# Gas engine converted to steam/air



## rangerssteamtoys (Jun 2, 2008)

Well this is my latest join to a forum. I'm already a member of the The Unofficial Mamod and Other Steam Forum, and the yahoo fourm. I do not machine engines per say, ;D just modify engine to my liking. I am 14 years old and live in LaPorte Texas near Houston 8) I am a steam engine collector and maker if I have the right tools. 

Now For the engine:
I have taken a 2hp briggs and straton engine and converted it to run on air.

Here are some videos

[ame]http://youtube.com/watch?v=t00FJm--NmE&feature=user[/ame]

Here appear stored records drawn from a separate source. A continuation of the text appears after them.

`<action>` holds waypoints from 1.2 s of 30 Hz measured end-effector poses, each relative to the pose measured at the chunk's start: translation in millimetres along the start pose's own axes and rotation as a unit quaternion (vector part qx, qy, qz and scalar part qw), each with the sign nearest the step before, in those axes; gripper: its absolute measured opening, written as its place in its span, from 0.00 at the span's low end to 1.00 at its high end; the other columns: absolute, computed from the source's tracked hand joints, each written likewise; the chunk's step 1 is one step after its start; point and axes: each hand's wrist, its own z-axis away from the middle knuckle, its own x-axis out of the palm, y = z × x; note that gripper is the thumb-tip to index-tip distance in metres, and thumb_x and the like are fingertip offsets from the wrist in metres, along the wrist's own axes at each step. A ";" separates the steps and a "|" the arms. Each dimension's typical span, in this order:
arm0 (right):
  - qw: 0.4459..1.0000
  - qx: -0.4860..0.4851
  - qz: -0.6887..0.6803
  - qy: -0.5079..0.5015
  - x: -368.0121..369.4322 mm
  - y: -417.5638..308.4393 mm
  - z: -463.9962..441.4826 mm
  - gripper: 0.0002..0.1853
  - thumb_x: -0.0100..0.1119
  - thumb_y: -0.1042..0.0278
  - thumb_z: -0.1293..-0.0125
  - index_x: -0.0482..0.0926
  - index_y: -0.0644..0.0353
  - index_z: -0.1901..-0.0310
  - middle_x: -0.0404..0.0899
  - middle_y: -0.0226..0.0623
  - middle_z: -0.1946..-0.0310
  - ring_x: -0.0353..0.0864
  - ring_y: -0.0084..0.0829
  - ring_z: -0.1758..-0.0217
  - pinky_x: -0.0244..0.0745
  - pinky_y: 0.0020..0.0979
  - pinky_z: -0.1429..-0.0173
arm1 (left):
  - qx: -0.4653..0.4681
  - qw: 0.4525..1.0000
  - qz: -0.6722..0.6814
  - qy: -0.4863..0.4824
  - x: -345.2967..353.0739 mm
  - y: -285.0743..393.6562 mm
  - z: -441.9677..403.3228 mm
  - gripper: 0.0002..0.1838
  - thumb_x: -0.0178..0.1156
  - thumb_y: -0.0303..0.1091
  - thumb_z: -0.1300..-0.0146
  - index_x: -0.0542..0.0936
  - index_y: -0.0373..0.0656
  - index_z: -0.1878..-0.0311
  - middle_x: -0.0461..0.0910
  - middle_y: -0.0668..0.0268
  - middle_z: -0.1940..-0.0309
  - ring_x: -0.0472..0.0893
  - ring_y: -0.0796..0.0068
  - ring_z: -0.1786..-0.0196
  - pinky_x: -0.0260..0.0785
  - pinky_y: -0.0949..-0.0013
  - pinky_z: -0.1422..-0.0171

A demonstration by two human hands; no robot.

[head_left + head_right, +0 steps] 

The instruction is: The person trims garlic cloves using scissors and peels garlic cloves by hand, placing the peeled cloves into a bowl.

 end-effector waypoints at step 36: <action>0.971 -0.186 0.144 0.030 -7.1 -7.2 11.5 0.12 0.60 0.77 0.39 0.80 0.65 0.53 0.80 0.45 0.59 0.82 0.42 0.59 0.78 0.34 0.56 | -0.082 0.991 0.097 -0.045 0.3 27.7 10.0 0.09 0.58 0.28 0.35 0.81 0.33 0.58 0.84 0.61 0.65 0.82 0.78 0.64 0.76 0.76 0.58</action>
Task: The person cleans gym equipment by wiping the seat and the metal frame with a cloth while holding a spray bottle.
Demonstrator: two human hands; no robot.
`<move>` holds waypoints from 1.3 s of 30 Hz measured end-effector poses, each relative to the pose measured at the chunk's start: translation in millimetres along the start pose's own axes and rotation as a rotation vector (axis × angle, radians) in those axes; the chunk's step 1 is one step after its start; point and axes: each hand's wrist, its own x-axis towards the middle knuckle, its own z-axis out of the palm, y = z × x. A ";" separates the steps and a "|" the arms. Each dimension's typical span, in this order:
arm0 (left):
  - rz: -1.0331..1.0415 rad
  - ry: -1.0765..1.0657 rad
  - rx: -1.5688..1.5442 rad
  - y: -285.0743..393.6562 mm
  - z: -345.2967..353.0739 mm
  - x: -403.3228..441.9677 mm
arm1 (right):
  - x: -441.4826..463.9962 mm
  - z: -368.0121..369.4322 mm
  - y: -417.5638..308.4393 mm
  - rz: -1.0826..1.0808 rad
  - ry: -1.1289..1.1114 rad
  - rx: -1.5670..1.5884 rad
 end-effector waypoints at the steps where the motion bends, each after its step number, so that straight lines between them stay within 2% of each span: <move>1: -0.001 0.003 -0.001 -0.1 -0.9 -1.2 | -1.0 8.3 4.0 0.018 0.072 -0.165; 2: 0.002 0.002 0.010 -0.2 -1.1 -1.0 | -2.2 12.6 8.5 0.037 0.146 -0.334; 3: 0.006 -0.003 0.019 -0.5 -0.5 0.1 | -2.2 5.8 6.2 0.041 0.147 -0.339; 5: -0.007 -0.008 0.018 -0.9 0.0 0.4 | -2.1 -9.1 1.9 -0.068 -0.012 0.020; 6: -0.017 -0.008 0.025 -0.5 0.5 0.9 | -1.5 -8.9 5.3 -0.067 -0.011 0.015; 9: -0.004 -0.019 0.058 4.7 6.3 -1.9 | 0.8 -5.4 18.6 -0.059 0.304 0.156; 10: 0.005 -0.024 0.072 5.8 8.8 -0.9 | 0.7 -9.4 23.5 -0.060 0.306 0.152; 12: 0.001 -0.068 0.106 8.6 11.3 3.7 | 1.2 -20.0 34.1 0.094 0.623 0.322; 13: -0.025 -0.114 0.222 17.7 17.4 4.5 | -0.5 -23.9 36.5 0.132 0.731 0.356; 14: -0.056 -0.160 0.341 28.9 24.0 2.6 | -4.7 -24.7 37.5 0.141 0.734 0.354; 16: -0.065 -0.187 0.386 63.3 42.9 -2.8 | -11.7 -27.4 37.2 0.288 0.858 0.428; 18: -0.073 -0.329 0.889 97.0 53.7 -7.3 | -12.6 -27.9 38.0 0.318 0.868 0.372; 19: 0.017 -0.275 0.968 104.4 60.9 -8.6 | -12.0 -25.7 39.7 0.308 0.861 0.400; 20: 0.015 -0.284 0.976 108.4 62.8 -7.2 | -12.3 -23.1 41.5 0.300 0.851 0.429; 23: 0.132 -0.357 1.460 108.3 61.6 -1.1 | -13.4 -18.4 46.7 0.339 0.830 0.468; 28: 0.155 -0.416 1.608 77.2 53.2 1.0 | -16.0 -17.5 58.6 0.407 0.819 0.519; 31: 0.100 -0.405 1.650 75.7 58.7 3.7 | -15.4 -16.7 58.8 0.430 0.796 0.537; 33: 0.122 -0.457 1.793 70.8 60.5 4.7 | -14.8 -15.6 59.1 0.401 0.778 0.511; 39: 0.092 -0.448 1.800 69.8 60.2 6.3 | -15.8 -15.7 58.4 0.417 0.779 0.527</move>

[ame]http://youtube.com/watch?v=2x1ozn64VnU&feature=user[/ame]


----------



## Cedge (Jun 2, 2008)

Ranger
Either you'll grow up to cure something deadly or you'll single handedly solve all of our energy woes. I'm just not sure which one to invest in yet....LOL. You certainly do tend to daze and amaze me, on a regular basis. Nice work, as always.

Steve


----------



## rangerssteamtoys (Jun 2, 2008)

Thanks, Now lets see what a member says that doesnt know me and hasent done buisness with me.  8)
The Ind-X has been sold to Jakebob BTW


----------



## bretk (Jun 2, 2008)

Ranger,

I'm Impressed too! What made you think of running the valving in reverse? And Very Nice job recycling :big: BTW. Best use I've seen for an old Briggs in years!

-Bret


----------



## rangerssteamtoys (Jun 2, 2008)

I got this idea from this website 

http://www.lynxsteamengines.com/

The idea for the valving in revers it that on a gas engine you need a big intake and little exhaust. with a steam engine its the opposite. I hope to see others following and making a gas steam engine.


----------



## zeusrekning (Jun 3, 2008)

Ranger, welcome. Steve sent me this video the other day, So cool. I loved playing with engines at your age too, it is just hard to find willing help when I was younger. But looks like you're the one that will be giving the help ;D I want to see some of your modded gas engines I have heard about.
Tim


----------



## AllThumbs (Jun 3, 2008)

Nice! Keep up the good work!

Eric


----------



## Bogstandard (Jun 3, 2008)

Ranger,

Great work you are doing.

The video presentation of your work was outstanding, well done.

If only we could get a lot more young gentlemen like yourself interested in this side of engineering. We could look towards the future with a brighter light.

John


----------



## zeusrekning (Jun 3, 2008)

Bogstandard  said:
			
		

> If only we could get a lot more young gentlemen like yourself interested in this side of engineering. We could look towards the future with a brighter light.
> 
> John



Ranger, What's the charge to come hang out with my son some and I'm sure some guys at work would like the same. :big: :big: :big: I'd pay extra if he was unhooked from the yugiohmon cards :


----------



## chuck foster (Jun 3, 2008)

i tried to get my son into this great hobby..........it lasted for awhile but now he has his first job and i think girls are taking all his time but there is hope.

now as for this engine convertion ......do you have any pics of the camshaft you modified?

as others have said it is very good to see young guys or girls doing something mechanical. it doesn't have to be models it just has to be hands on. working with tools and there imagination.

i have been a member of a steam club for 28 years and in the beginning i was the youngest member (12 yrs old) and today i'm still the youngest (40 yrs old).

so ranger my hats off to you and i look forward to seeing more projects from you and if you ever need help just ask. 

chuck


----------



## rangerssteamtoys (Jun 3, 2008)

I'm now working on a monotube boiler, I'm going to build it from 1/2" copper tubing, with a wood fire and hand feed pump (which wil be converted to mechanical).

I need some help on this boiler, I need machining work done. Hence I'm on this forum 

I ill have pictures of the modified cam soon, I just dont want to take the enigne apart. It aint broke so I'm not going to fix it.


----------